In this article, I'll walk you through how I built a voice-controlled smart light system — from the ESP32 firmware to the Worker running on Cloudflare's edge, and all the gotchas I hit along the way. The article will focus more on the Cloudflare stack, and not the device code.
What I built
A voice assistant running on the M5Stack Core2 that can:
- Have natural conversations using streaming speech-to-text and text-to-speech
- Control my Elgato Air Light on the local network — turn it on/off, adjust brightness and color temperature
- Do all processing on Cloudflare's edge — the ESP32 is just a microphone, speaker, and display
Here's the architecture. Click each node to see what it does:
When I say "turn on my light," the LLM recognizes the intent, calls a tool function, which reaches the Elgato light through Cloudflare Mesh — and then speaks back "Done, I've turned on your light."
Prerequisites
Before you follow along, here's what you'll need:
- An M5Stack Core2 (or any ESP32 with mic and speaker)

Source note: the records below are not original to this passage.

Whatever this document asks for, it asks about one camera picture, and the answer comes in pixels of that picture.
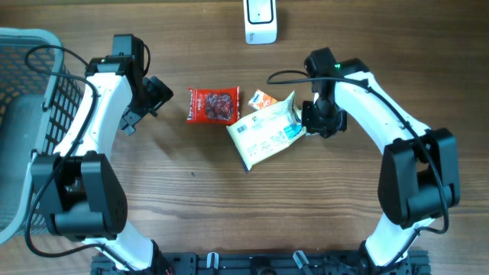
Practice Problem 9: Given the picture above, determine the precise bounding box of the red snack bag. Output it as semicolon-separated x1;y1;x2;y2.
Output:
186;86;240;125

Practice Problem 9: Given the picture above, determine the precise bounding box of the orange small box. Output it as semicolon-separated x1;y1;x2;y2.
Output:
248;89;277;110

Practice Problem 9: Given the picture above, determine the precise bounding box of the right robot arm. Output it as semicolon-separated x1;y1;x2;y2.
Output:
302;48;460;273

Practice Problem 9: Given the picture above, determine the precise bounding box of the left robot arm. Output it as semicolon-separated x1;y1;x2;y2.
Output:
24;50;173;274

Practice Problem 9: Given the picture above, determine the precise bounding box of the white barcode scanner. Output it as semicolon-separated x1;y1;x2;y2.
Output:
243;0;278;45

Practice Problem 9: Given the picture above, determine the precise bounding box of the grey plastic mesh basket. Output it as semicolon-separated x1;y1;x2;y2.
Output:
1;27;83;243

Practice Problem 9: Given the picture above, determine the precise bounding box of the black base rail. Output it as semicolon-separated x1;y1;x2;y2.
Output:
90;251;432;275

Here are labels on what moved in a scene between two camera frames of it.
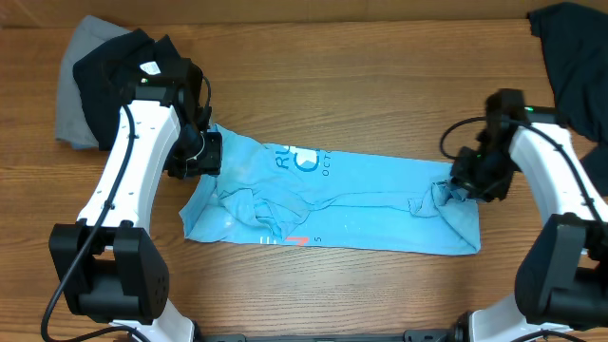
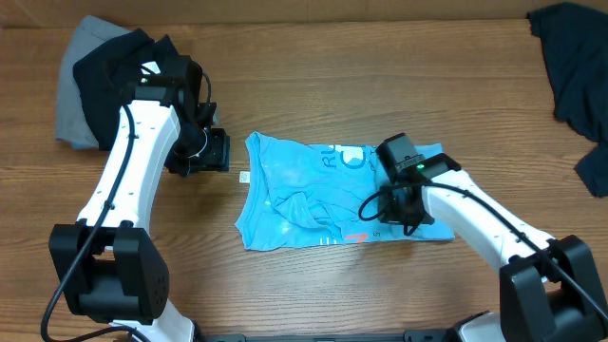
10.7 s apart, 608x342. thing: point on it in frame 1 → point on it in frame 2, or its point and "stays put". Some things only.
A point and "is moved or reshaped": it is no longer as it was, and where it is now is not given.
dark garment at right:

- An Elgato Key Light or Air Light on your local network
- A Raspberry Pi 3/4/5 (or any Linux machine) on the same local network as the light
- A Cloudflare account with Workers AI enabled
- Familiarity with TypeScript and Arduino/C++
The Voice SDK: withVoice
The @cloudflare/voice SDK provides a withVoice mixin that turns any Cloudflare Agent (Durable Object) into a real-time voice agent. It handles:
- Continuous streaming STT (speech-to-text) via the Flux model
- Sentence-level TTS (text-to-speech) via Deepgram Aura
- Conversation history persistence in SQLite
- Interruption handling (new speech cancels in-progress TTS)
- A WebSocket protocol that clients connect to
This is where things got exciting for me. The SDK abstracts away so much of the complexity that the core server code is surprisingly compact.
Here's what a single spoken turn looks like inside the Worker:
The server
import { Agent, routeAgentRequest, type Connection } from 'agents';
import { withVoice, WorkersAIFluxSTT, type VoiceTurnContext } from '@cloudflare/voice';
import { streamText } from 'ai';
import { createWorkersAI } from 'workers-ai-provider';
const VoiceAgentBase = withVoice(Agent, { audioFormat: 'pcm16' });
export class VoiceAgent extends VoiceAgentBase<Env> {
transcriber = new WorkersAIFluxSTT(this.env.AI);
tts = new PCM16TTS(this.env.AI);
async onTurn(transcript: string, context: VoiceTurnContext) {
const workersAi = createWorkersAI({ binding: this.env.AI });
const result = streamText({
model: workersAi('@cf/moonshotai/kimi-k2.6'),
system: 'You are a helpful voice assistant. Keep responses concise.',
messages: [
...context.messages.map(m => ({
role: m.role as 'user' | 'assistant',
content: m.content,
})),
{ role: 'user', content: transcript },
],
abortSignal: context.signal,
});
return result.textStream;
}
}
The onTurn method is called whenever the user finishes speaking. It receives the transcript and returns a text stream — the SDK handles converting that text to speech and streaming the audio back. Make sure to append the current transcript to context.messages when building the message list for the LLM.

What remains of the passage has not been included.